Los funerales siempre me han parecido una cosa rarísima. O al menos los funerales españoles. Porque, pese a ser argentino y sentirme en España a veces como un extraterrestre, nunca he ido a ninguno en mi tierra natal. Así que aquel, en Huelva, fue mi primero. Y fue terrible. Quizá porque era un chaval joven. Quizá porque su madre lloraba desconsoladamente abrazando a su otra hija. O quizá porque había sido tan imprevisible como que Messi terminase sus años jugando en Miami. Pisaron una mina y el convoy que conducía voló por los aires. Eso fue todo.
«Pero Andreas, los funerales deben ser así, tristes, en un ambiente silencioso y cargado de una pena en la que cuesta respirar». Sí, lo entiendo. Sé cómo deben ser. No es eso por lo que me parecen raros. Lo que me resulta extraño es que personas que no han tenido contacto con el fallecido en... ¡años! estén allí, vestidos de traje y más angustiados que sus amigos, que su familia, que yo.

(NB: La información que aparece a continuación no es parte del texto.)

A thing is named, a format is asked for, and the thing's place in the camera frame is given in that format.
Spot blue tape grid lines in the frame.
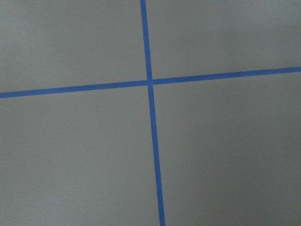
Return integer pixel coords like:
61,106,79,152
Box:
0,0,301,226

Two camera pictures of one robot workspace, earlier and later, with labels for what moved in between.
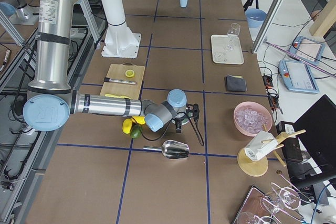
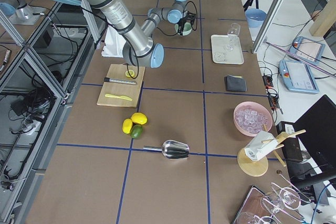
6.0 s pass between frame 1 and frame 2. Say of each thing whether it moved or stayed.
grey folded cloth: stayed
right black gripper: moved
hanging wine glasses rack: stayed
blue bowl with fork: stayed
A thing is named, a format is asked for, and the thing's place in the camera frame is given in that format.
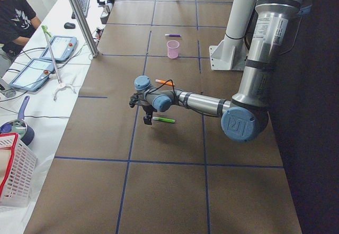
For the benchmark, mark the blue saucepan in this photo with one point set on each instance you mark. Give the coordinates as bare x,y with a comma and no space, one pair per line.
19,126

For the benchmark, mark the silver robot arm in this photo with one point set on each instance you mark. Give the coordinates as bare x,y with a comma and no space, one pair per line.
252,43

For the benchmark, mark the pink mesh pen holder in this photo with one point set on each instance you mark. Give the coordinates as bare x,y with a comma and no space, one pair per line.
173,49

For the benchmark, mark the orange highlighter pen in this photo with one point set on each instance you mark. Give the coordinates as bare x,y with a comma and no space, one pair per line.
165,82

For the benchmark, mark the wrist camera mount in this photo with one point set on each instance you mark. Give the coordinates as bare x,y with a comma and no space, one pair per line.
134,100

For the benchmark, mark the aluminium frame post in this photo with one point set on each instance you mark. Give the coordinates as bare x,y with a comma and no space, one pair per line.
79,15

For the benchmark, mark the purple highlighter pen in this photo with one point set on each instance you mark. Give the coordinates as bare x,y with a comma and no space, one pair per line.
173,35

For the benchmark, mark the far teach pendant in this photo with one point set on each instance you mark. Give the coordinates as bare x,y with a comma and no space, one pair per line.
62,47

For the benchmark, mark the white plastic basket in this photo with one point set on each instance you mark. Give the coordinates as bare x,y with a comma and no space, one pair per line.
17,167

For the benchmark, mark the reacher grabber tool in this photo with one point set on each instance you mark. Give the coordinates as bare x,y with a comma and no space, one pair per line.
48,55

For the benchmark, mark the black keyboard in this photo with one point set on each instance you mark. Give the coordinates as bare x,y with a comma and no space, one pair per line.
84,4

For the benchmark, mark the seated person black shirt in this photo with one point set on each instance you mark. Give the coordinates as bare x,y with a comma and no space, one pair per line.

—En la de mi abuelo fue igual —aseguró Antonio. Le había pedido perdón, a él y a todos en realidad, y en el momento en que descubrieron la razón oculta tras mi borrachera improvisada no quedó nada que perdonar, eso dijeron al menos. Incluso Noe. No se separó del brazo de Abel durante toda la ceremonia, como si la muerte le produjese un terror intangible que no sabía controlar. Quizá eso estuviera relacionado con su constante deseo de experimentarlo todo, de salir cada noche, de pasarlo en grande. Mi amigo volvió a hablar y me giré hacia él. Me escocieron los ojos cuando pestañeé, no había dormido mucho aquella noche—. Se presentaron unos primos que nadie sabía de quiénes eran familia y los bisnietos de la hermana de mi abuela se acercaron a darme el pésame. ¿Yo no los conocía sabes? —Se encogió de hombros y le dijo algo a Ana, que se abanicaba en silencio, pensativa.
Eso es lo que no entendía y sigo sin entender a día de hoy. «Andreas, pero es para honrar la memoria del fallecido». Sí, tendría sentido si fuese alguien con poca familia, sin hijos ni amigos. Ahí comprendería que los primos de a saber quién quisieran asegurarse de que el tanatorio no estuviera vacío, hueco. Pero ¿en aquel caso? Lo cabía un alfiler en la iglesia, todos sudaban y las personas ocupaban pasillos, esquinas y cualquier pared posible a nuestro alrededor. ¿Por qué estaban ellos allí?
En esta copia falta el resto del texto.